WHAT THE EXERCISE ASKS: Each record must be retyped in full. No character may differ.

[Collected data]
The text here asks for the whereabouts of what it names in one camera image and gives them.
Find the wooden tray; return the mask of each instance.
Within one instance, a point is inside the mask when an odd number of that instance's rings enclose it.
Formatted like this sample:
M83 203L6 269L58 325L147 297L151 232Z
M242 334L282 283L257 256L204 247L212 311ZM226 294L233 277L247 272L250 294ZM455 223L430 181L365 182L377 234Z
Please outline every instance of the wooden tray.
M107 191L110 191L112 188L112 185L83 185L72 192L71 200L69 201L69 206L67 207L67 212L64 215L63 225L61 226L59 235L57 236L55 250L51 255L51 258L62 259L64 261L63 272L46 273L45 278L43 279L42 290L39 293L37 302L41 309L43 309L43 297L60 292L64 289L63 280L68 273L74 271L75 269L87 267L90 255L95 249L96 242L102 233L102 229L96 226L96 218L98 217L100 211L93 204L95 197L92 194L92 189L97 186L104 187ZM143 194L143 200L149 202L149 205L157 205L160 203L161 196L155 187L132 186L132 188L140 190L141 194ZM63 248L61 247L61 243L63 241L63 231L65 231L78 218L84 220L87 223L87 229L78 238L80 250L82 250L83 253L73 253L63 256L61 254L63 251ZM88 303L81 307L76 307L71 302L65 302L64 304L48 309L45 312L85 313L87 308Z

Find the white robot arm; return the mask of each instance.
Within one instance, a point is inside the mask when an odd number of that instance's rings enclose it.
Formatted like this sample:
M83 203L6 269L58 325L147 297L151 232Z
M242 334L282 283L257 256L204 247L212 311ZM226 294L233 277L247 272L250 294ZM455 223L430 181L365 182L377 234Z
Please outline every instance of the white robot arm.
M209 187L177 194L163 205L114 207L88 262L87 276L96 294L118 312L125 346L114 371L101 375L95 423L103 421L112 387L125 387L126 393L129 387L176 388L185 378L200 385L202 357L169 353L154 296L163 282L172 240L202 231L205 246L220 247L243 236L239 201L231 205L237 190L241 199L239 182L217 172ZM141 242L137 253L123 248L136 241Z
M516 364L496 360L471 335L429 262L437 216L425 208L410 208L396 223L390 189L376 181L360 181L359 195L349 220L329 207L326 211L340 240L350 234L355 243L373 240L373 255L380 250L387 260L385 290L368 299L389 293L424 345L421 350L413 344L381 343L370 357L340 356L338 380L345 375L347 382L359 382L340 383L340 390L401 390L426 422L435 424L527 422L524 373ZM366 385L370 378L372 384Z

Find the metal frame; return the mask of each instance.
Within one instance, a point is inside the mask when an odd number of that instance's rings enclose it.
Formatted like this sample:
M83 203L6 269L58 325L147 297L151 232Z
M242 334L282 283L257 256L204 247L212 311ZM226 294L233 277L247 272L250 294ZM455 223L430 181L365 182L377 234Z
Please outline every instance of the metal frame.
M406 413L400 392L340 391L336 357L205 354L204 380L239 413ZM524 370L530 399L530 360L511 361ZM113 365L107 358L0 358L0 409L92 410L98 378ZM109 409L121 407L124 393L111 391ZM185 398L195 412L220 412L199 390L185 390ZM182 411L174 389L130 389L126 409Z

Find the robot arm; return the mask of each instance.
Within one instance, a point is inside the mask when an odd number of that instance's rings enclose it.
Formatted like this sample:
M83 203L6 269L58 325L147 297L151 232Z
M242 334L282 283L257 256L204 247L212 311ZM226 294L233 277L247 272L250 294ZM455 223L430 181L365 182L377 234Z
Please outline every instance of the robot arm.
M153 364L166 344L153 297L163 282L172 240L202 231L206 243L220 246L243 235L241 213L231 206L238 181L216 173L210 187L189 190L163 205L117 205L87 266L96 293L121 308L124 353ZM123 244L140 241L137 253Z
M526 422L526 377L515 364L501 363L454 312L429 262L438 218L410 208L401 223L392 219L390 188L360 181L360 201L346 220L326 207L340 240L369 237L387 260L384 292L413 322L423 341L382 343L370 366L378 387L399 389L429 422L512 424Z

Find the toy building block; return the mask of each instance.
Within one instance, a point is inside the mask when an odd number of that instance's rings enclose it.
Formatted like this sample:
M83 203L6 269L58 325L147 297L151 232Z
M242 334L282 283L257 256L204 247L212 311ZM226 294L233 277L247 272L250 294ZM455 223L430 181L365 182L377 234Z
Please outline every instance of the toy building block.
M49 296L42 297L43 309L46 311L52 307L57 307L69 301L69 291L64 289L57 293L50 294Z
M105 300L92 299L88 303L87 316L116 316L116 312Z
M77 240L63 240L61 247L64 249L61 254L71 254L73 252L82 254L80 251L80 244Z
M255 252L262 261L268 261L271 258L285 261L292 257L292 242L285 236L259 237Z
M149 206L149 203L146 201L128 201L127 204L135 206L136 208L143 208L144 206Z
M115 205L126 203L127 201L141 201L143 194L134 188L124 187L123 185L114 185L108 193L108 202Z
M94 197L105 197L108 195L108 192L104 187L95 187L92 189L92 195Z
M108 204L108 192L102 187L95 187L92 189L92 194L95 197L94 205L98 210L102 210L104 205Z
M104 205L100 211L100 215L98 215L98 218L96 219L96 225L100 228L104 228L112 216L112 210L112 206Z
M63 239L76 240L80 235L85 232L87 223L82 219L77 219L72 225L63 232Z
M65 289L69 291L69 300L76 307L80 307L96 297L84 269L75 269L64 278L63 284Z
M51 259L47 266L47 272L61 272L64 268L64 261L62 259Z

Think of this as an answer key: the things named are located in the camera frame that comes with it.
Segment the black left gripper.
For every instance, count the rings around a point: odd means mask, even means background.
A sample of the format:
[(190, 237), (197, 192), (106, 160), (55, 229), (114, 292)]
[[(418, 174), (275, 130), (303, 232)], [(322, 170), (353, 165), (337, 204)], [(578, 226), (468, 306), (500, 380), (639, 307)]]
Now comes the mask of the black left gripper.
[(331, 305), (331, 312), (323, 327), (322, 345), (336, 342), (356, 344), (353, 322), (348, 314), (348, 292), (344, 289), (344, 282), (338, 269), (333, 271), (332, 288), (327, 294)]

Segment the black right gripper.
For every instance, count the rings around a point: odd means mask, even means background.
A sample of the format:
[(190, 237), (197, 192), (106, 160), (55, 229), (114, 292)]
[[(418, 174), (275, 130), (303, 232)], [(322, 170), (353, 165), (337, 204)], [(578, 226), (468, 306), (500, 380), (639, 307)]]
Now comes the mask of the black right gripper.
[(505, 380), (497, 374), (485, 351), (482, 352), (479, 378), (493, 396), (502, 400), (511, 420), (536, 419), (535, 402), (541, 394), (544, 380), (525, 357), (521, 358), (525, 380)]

TASK SOLUTION:
The text here asks for the whereabouts of what it names in one camera image and gives them.
Find the wooden tray; return the mask of each instance.
Within one instance, a point is inside the mask when an odd number of that instance's rings enclose it.
Formatted like this sample:
M83 203L6 269L58 325L147 297L151 232Z
M242 334L282 283L257 256L204 247L212 311ZM226 294L233 277L247 272L250 294ZM455 223L430 181L365 182L377 234Z
Please outline every instance of the wooden tray.
M107 191L110 191L112 188L112 185L83 185L72 192L71 200L69 201L69 206L67 207L67 212L64 215L63 225L61 226L59 235L57 236L55 250L51 255L51 258L62 259L64 261L63 272L46 273L45 278L43 279L42 290L39 293L37 302L41 309L43 309L43 297L60 292L64 289L63 280L68 273L74 271L75 269L87 267L90 255L95 249L96 242L102 233L102 229L96 226L96 218L98 217L100 211L93 204L95 197L92 194L92 189L97 186L104 187ZM143 194L143 200L149 202L149 205L157 205L160 203L161 196L155 187L132 186L132 188L140 190L141 194ZM63 248L61 247L61 243L63 241L63 231L65 231L78 218L84 220L87 223L87 229L78 238L80 250L82 250L83 253L73 253L63 256L61 254L63 251ZM88 303L81 307L76 307L71 302L65 302L64 304L48 309L45 312L85 313L87 308Z

Find the white robot arm; return the mask of each instance.
Within one instance, a point is inside the mask when an odd number of that instance's rings enclose it.
Formatted like this sample:
M83 203L6 269L58 325L147 297L151 232Z
M242 334L282 283L257 256L204 247L212 311ZM226 294L233 277L247 272L250 294ZM455 223L430 181L365 182L377 234Z
Please outline every instance of the white robot arm.
M209 187L177 194L163 205L114 207L88 262L87 276L96 294L118 312L125 346L114 371L101 375L95 423L103 421L112 387L125 387L126 393L129 387L176 388L185 378L200 385L202 357L169 353L154 296L163 282L172 240L202 231L205 246L220 247L243 236L239 201L231 205L237 190L241 199L239 182L217 172ZM141 242L137 253L123 248L136 241Z
M516 364L496 360L471 335L429 262L437 216L425 208L410 208L396 223L390 189L376 181L360 181L359 195L349 220L329 207L326 211L340 240L350 234L355 243L373 240L373 255L380 250L387 260L385 290L368 299L389 293L424 345L421 350L413 344L381 343L370 357L340 356L338 380L345 375L347 382L359 382L340 383L340 390L401 390L426 422L435 424L527 422L524 373ZM366 385L370 378L372 384Z

Find the metal frame; return the mask of each instance.
Within one instance, a point is inside the mask when an odd number of that instance's rings enclose it.
Formatted like this sample:
M83 203L6 269L58 325L147 297L151 232Z
M242 334L282 283L257 256L204 247L212 311ZM226 294L233 277L247 272L250 294ZM455 223L430 181L365 182L377 234Z
Please outline every instance of the metal frame.
M406 413L400 392L340 391L336 357L205 354L204 380L239 413ZM524 370L530 399L530 360L511 361ZM113 365L107 358L0 358L0 409L92 410L98 378ZM109 409L121 407L124 393L111 391ZM185 398L195 412L220 412L199 390L185 390ZM182 411L174 389L130 389L126 409Z

Find the robot arm; return the mask of each instance.
Within one instance, a point is inside the mask when an odd number of that instance's rings enclose it.
Formatted like this sample:
M83 203L6 269L58 325L147 297L151 232Z
M242 334L282 283L257 256L204 247L212 311ZM226 294L233 277L247 272L250 294ZM455 223L430 181L365 182L377 234Z
Please outline every instance of the robot arm.
M153 364L166 344L153 297L163 282L172 240L202 231L206 243L220 246L243 235L241 213L231 206L238 181L216 173L210 187L189 190L163 205L117 205L87 266L96 293L121 308L124 353ZM123 244L140 241L137 253Z
M526 422L526 377L515 364L501 363L454 312L429 262L438 218L410 208L401 223L392 219L390 188L360 181L360 201L346 220L326 207L340 240L369 237L387 260L384 292L413 322L423 341L382 343L370 366L378 387L399 389L429 422L512 424Z

Find the toy building block; return the mask of each instance.
Within one instance, a point is inside the mask when an odd number of that instance's rings enclose it.
Formatted like this sample:
M83 203L6 269L58 325L147 297L151 232Z
M242 334L282 283L257 256L204 247L212 311ZM226 294L233 277L247 272L250 294ZM455 223L430 181L365 182L377 234Z
Please outline every instance of the toy building block.
M49 296L42 297L43 309L46 311L52 307L57 307L69 301L69 291L64 289L57 293L50 294Z
M105 300L92 299L88 303L87 316L116 316L116 312Z
M77 240L63 240L61 247L64 249L61 254L71 254L73 252L82 254L80 251L80 244Z
M255 252L262 261L268 261L271 258L285 261L292 257L292 242L285 236L259 237Z
M149 206L149 203L146 201L128 201L127 204L135 206L136 208L143 208L144 206Z
M115 205L126 203L127 201L141 201L143 194L134 188L124 187L123 185L114 185L108 193L108 202Z
M94 197L105 197L108 195L108 192L104 187L95 187L92 189L92 195Z
M108 204L108 192L102 187L95 187L92 189L92 194L95 197L94 205L98 210L102 210L104 205Z
M104 205L100 211L100 215L98 215L98 218L96 219L96 225L100 228L104 228L112 216L112 210L112 206Z
M63 239L76 240L80 235L85 232L87 223L82 219L77 219L72 225L63 232Z
M65 289L69 291L69 300L76 307L80 307L96 297L84 269L75 269L64 278L63 284Z
M51 259L47 266L47 272L61 272L64 268L64 261L62 259Z

Think of this as an answer key: the things named are located in the camera frame that comes with it.
Segment the black left gripper.
For every instance, count the rings around a point: odd means mask, even means background.
A sample of the format:
[(190, 237), (197, 192), (106, 160), (55, 229), (114, 292)]
[[(418, 174), (275, 130), (303, 232)], [(322, 170), (353, 165), (337, 204)], [(578, 226), (468, 306), (500, 380), (639, 307)]]
Now comes the mask of the black left gripper.
[(331, 305), (331, 312), (323, 327), (322, 345), (336, 342), (356, 344), (353, 322), (348, 314), (348, 292), (344, 289), (344, 282), (338, 269), (333, 271), (332, 288), (327, 294)]

Segment the black right gripper.
For every instance, count the rings around a point: odd means mask, even means background.
A sample of the format:
[(190, 237), (197, 192), (106, 160), (55, 229), (114, 292)]
[[(418, 174), (275, 130), (303, 232)], [(322, 170), (353, 165), (337, 204)], [(578, 226), (468, 306), (500, 380), (639, 307)]]
Now comes the mask of the black right gripper.
[(505, 380), (497, 374), (485, 351), (482, 352), (479, 378), (493, 396), (502, 400), (511, 420), (536, 419), (535, 402), (541, 394), (544, 380), (525, 357), (521, 358), (525, 380)]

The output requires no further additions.